12 de maio de 2020

Combustíveis mais baratos mudam as rotas marítimas


Primeiro foram as linhas contentorizadas. Agora os operadores de crude. Tem sido pesado o impacto do Covid-19 na procura por bancas por parte do transporte marítimo, seja pelo cancelamento de viagens de linha, por lay-up de navios (retirados de serviço), quer por os navios estarem a ser usados ​​como armazenamento flutuante. Os proprietários de navios, apreensivos e a desesperarem com os preços que as bancas compatíveis atingiram em janeiro, agora podem consumi-lo a um quarto do preço.
Na verdade, com os preços dos combustíveis em níveis extremamente baixos e os custos de passagem no Canal de Suez a manterem, vários operadores de contentores optaram por mudar seus navios para rotas em torno do Cabo da Boa Esperança. Segundo a Bloomberg, alguns operadores de navios-tanque estão, agora, a fazer o mesmo.
Segundo a Bloomberg, quando o VLCC New Vigorous chegou ao porto de Antifer, no norte da França, no início de maio, fez um pouco da história marítima. O navio, carregado com 2 milhões de barris de petróleo, tornou-se o primeiro, em quase dois anos, a fazer a viagem da Arábia Saudita ao noroeste da Europa passando o Cabo da Boa Esperança, na África do Sul – uma viagem que leva quase o dobro do tempo da rota usual, passando pelo canal de Suez. Neste momento, pelo menos outros dois VLCCs estão a fazer o mesmo.

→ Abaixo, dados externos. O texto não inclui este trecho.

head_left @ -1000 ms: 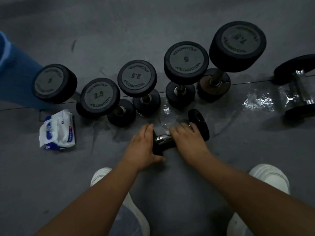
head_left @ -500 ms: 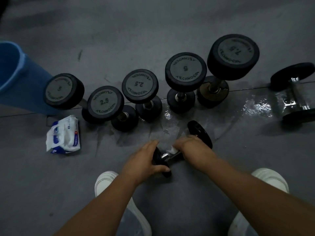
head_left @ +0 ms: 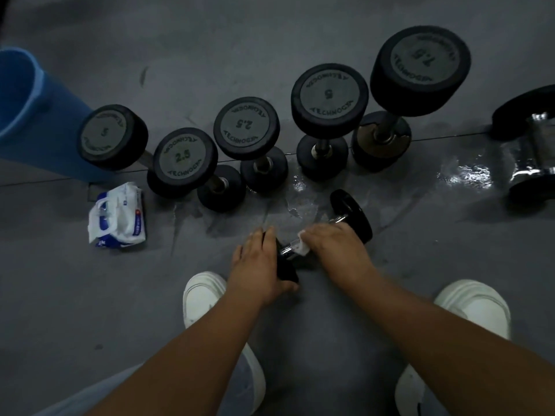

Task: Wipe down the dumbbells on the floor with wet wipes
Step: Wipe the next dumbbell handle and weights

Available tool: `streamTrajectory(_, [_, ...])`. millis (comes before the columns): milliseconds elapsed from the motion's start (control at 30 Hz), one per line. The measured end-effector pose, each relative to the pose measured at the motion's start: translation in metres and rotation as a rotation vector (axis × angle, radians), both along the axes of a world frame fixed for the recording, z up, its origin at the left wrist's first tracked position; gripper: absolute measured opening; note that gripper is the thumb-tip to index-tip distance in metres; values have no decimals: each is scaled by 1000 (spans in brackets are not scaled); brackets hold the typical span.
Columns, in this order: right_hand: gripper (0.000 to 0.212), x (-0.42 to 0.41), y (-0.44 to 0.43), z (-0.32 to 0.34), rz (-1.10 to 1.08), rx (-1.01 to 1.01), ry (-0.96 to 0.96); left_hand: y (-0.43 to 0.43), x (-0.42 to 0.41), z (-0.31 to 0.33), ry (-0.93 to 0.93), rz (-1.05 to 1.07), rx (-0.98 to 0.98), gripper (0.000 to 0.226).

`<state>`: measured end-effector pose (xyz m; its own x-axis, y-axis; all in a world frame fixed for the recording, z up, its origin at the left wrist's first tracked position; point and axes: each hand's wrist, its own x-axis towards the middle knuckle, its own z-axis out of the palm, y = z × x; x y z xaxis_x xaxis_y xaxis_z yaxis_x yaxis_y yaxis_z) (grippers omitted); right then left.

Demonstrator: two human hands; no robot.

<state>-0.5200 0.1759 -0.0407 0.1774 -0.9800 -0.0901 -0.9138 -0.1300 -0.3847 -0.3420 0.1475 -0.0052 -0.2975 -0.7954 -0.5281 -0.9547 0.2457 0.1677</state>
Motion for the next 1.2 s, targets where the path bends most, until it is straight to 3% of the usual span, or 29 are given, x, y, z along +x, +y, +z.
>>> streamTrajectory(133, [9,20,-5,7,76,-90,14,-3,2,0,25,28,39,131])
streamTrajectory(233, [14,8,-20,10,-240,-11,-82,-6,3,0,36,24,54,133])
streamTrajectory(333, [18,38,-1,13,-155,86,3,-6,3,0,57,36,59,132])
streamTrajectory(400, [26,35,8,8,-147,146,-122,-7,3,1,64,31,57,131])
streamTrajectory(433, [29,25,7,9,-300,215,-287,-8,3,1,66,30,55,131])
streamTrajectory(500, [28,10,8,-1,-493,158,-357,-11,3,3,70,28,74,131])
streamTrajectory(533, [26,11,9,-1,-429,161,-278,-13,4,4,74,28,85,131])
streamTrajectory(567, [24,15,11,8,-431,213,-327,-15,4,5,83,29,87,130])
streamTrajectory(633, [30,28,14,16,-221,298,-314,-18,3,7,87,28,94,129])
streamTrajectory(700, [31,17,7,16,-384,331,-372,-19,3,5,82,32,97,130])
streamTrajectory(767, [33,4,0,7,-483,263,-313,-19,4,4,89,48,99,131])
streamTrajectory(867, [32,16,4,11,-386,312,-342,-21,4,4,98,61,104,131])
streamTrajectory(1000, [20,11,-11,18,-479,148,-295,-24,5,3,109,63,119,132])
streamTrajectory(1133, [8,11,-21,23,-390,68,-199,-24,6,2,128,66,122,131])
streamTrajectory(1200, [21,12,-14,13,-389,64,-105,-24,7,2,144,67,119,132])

"Por todo o mundo se tenta adiar a entrega de cargas", disse Peter Sand, analista-chefe de transporte marítimo da BIMCO. "Neste momento, com esta situação de preços muito baixos de combustível, faz sentido fazer passar navios pelo o Cabo da Boa Esperança."

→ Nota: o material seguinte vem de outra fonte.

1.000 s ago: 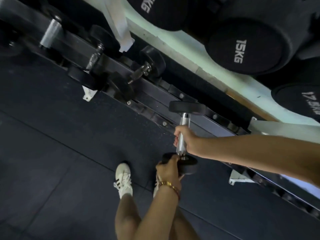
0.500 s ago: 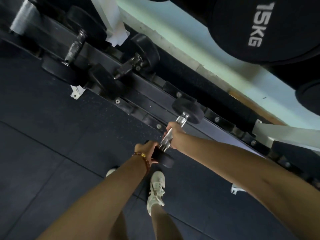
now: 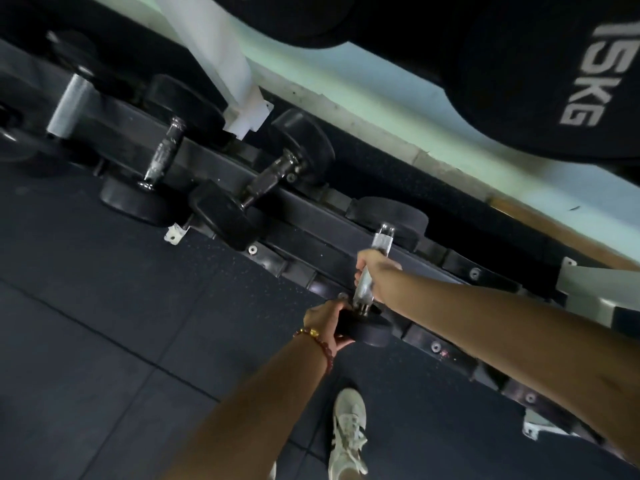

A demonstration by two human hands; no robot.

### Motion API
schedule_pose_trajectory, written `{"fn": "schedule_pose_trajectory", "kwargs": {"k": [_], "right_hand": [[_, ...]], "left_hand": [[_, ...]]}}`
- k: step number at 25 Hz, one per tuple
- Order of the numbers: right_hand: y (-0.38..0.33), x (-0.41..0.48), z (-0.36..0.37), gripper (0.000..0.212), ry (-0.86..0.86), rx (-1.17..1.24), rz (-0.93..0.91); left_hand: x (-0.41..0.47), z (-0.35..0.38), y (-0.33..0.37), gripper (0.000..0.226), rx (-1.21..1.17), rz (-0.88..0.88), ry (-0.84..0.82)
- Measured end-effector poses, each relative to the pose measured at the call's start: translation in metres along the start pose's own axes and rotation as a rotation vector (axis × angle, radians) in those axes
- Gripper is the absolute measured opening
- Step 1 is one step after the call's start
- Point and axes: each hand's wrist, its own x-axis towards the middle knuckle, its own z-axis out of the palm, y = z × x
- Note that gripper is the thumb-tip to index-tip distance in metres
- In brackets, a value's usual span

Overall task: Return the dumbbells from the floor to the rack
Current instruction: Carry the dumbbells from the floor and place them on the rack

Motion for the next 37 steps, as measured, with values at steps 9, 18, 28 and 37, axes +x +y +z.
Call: {"fn": "schedule_pose_trajectory", "kwargs": {"k": [9, 18, 28, 37], "right_hand": [[0.010, 0.023, 0.000, 0.023, -0.112, 0.026, 0.031], [0.016, 0.027, -0.001, 0.016, -0.135, -0.036, -0.080], [0.032, 0.029, -0.013, 0.022, -0.237, 0.017, -0.184], [0.006, 0.026, -0.031, 0.048, -0.315, -0.332, -0.248]], "left_hand": [[0.032, 0.002, -0.002, 0.044, -0.021, 0.109, 0.074], [0.019, -0.005, -0.032, 0.067, -0.086, 0.111, -0.084], [0.005, -0.011, -0.028, 0.066, 0.319, 0.407, -0.002], [0.004, -0.019, -0.014, 0.016, 0.903, 0.671, 0.118]]}}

Duas semanas após o New Vigorous zarpar para a França, outro navio-tanque, o New Harmony, partiu na mesma rota pelo sul de África, segundo dados de rastreamento de navios, compilados pela Bloomberg. Duas semanas depois, um terceiro navio, o New Pioneer, fez o mesmo.

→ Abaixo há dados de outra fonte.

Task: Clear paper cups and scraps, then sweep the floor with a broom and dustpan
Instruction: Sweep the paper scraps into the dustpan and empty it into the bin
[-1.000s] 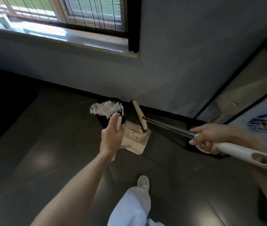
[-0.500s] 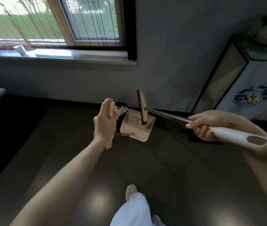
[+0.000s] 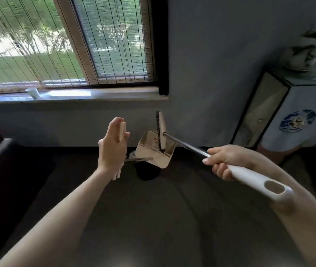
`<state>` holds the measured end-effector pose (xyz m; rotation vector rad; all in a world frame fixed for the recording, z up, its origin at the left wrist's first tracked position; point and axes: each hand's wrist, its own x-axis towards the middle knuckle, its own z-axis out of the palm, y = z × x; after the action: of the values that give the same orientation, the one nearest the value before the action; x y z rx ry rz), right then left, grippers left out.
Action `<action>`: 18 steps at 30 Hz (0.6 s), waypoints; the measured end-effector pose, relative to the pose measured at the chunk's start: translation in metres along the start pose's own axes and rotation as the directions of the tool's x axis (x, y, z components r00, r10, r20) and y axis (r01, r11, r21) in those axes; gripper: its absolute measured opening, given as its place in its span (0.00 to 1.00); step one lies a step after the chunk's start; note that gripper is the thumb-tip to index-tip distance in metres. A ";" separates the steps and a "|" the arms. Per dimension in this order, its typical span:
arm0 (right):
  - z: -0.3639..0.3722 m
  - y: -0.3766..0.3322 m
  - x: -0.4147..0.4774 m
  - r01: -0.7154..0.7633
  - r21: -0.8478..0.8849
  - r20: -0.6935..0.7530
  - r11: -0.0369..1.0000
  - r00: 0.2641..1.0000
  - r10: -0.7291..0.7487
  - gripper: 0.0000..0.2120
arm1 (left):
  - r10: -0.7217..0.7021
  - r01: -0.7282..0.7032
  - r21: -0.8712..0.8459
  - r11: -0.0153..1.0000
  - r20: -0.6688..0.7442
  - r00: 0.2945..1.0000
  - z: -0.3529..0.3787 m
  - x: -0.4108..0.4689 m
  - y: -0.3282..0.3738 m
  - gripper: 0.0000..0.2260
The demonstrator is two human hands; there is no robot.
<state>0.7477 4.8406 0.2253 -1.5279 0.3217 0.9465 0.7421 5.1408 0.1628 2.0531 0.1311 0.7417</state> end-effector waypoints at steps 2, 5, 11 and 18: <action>0.046 0.010 0.012 0.042 0.032 -0.041 0.999 0.998 -0.041 0.22 | 0.032 -0.033 0.001 0.999 0.028 0.999 -0.028 0.014 -0.018 0.15; 0.106 0.021 0.029 0.075 0.141 -0.097 0.987 0.993 -0.061 0.30 | 0.059 -0.060 0.013 0.998 0.069 0.996 -0.069 0.034 -0.041 0.15; 0.212 0.073 0.049 0.170 0.085 -0.202 0.982 0.968 -0.150 0.34 | 0.143 -0.154 0.059 0.986 0.164 0.976 -0.118 0.062 -0.068 0.15; 0.243 0.164 0.050 0.170 -0.102 -0.195 0.980 0.963 -0.187 0.39 | 0.254 -0.284 0.073 0.956 0.280 0.926 -0.130 0.064 -0.092 0.20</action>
<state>0.5762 5.0463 0.0959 -1.7056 0.2867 0.6702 0.7396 5.3121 0.1699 2.2862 -0.2761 0.6232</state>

Existem outros casos esporádicos de viagens de longa distância. Por norma, os petroleiros oriundos da Europa não navegam pela ponta da América do Sul; no entanto, no mês passado, o Psara I fez exactamente isso para entregar o primeiro petróleo norueguês na costa oeste dos EUA em 11 anos. Também o Trident Liberty se constitui como o primeiro VLCC a carregar petróleo curdo em Ceyhan, na costa mediterrânea da Turquia, e transportá-lo, provavelmente para a China, circundando a costa de África. Cargas para a China deslocam-se, normalmente, em navios mais pequenos, através do Canal de Suez.
Na verdade, a utilização de rotas mais longas representa um aumento significativo na distância e no tempo da viagem; porém, limita a oferta de tonelagem num mercado saturado e em colapso.
Os VLCCs têm demasiado calado para passarem pelo Canal de Suez em carga completa, pelo que eles descarregam, em geral, num terminal de oleoduto próximo ao final da hidrovia do Mar Vermelho e recarregam quando chegam ao Mediterrâneo. Para uma viagem do Golfo Pérsico ao noroeste da Europa, a viagem dura um pouco mais de três semanas.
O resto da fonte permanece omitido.